:: WORK REQUEST ::
Using the material below, count the lines that contain the word "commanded" and report the number only.
----
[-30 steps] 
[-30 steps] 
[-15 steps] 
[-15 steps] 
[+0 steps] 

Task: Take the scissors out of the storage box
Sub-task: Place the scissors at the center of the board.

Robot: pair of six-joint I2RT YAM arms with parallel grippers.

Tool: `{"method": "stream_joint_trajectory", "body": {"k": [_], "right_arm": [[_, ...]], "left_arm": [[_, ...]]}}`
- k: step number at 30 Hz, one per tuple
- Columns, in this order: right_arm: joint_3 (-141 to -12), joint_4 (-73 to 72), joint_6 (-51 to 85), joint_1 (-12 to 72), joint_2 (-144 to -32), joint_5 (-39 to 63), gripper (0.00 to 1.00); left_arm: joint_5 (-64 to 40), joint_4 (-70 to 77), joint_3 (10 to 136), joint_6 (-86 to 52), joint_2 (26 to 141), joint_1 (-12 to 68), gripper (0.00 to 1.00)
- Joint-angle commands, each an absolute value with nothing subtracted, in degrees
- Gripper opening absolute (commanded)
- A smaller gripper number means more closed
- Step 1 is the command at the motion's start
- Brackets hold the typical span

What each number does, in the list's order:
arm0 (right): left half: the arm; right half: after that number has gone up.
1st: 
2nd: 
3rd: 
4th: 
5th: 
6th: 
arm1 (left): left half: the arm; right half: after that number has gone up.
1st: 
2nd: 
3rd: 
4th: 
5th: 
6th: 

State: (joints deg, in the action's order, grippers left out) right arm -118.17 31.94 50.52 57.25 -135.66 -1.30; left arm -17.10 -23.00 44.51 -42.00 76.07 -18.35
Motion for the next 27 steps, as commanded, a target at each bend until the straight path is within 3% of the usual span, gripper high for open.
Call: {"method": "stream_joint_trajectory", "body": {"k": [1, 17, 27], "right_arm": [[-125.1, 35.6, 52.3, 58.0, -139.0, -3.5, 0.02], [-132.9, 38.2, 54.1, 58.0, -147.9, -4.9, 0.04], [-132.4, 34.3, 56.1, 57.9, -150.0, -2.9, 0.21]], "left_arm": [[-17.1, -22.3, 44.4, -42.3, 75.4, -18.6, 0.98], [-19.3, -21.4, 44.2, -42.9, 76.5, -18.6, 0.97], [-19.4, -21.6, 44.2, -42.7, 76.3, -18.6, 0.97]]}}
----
:: WRITTEN SOLUTION ::
2